Pria berusia 25 tahun. Dia adalah teman Eka. Pekerjaannya adalah programmer.
Yang mendapatkan gaji hanya dengan menatap layar komputer, itulah yang seringkali dikatakan oleh para tetangga.
"Aku masih tidak mengerti kenapa kau mencurigai rumahmu sendiri."
"Itu karena ada seseorang yang ingin membunuh keluargaku."
Apapun yang Owen katakan saat ini pasti tidak akan mudah dimengerti olehnya. Sungguh tak masuk akal bila ada seseorang yang berani mengancam keluarga mereka. Karena mereka seringkali digosipkan, sebagai keluarga dingin.

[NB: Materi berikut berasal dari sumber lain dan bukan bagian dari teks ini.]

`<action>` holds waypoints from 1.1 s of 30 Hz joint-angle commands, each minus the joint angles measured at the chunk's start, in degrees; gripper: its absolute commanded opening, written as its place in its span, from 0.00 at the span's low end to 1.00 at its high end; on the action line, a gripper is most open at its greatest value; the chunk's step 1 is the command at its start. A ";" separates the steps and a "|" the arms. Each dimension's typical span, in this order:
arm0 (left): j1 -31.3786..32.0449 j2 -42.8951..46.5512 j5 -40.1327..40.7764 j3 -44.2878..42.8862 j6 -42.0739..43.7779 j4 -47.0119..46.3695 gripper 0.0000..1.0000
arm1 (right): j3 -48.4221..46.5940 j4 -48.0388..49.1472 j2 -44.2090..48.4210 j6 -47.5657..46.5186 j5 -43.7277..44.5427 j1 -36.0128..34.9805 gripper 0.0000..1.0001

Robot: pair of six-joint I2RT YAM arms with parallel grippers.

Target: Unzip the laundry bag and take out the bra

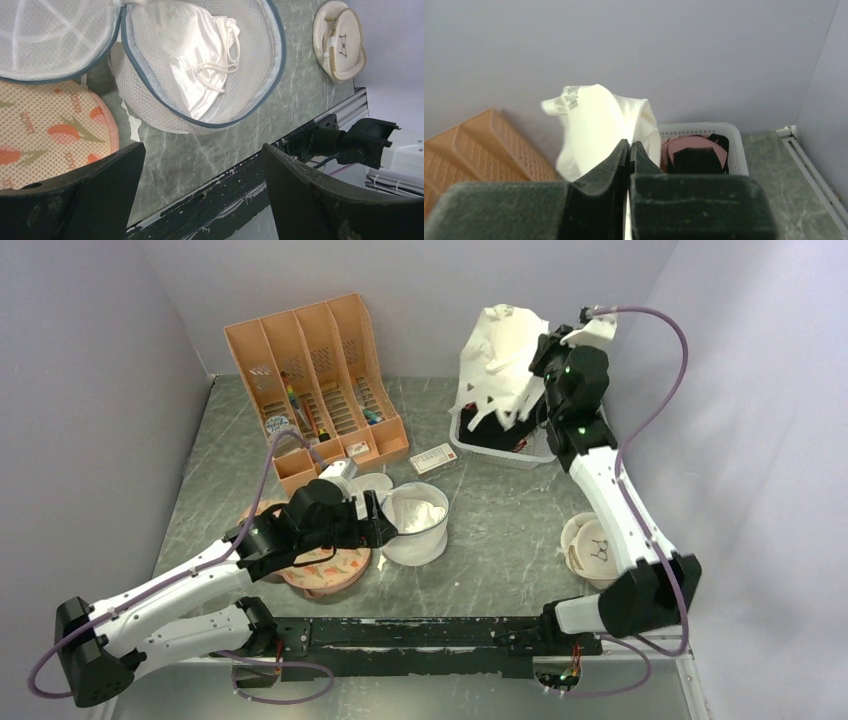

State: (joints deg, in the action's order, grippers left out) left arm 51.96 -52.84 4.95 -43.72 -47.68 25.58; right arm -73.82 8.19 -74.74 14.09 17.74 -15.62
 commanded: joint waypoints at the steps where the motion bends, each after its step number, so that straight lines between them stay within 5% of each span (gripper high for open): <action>1: 0.39 2.00 1.44 -1.43 0.93 2.36 0.98 | -8.11 3.26 -8.08 6.58 -12.36 6.57 0.00; 6: 0.44 3.80 2.49 -1.23 0.92 3.61 0.98 | -12.39 3.23 -18.30 10.85 -20.07 11.01 0.00; 11: 0.43 4.54 2.78 -0.99 0.88 4.02 0.98 | -3.49 5.76 -21.99 18.01 -30.98 12.92 0.00; 18: 0.43 4.16 1.74 -1.24 1.51 4.31 0.98 | 4.41 7.50 -24.75 20.08 -32.34 15.64 0.00; 26: 0.38 5.49 1.72 -0.91 0.83 4.57 0.98 | -1.07 -0.67 -30.43 11.31 -26.55 16.59 0.00; 33: 0.47 4.95 0.81 0.06 -0.04 3.23 0.98 | 5.08 1.38 -30.65 15.57 -32.64 16.63 0.00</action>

Meski ada yang membencinya tapi tak seorang pun bisa melakukan sesuatu terhadap mereka. Tapi itu hanya gosip belaka. Walaupun Irvan percaya, tapi manusia tetaplah manusia. Di mana ada kelebihan di situ ada kekurangan.
"Kalau memang benar ada seseorang yang benar-benar akan membunuh keluargamu, maka akan kupastikan semua itu takkan terjadi. Lagipula rumah bapak dekat dengan rumahku."
"Ah, tapi hanya dengan ini. Aku masih ragu apakah dengan pergi ke rumah tetangga, dia akan muncul?"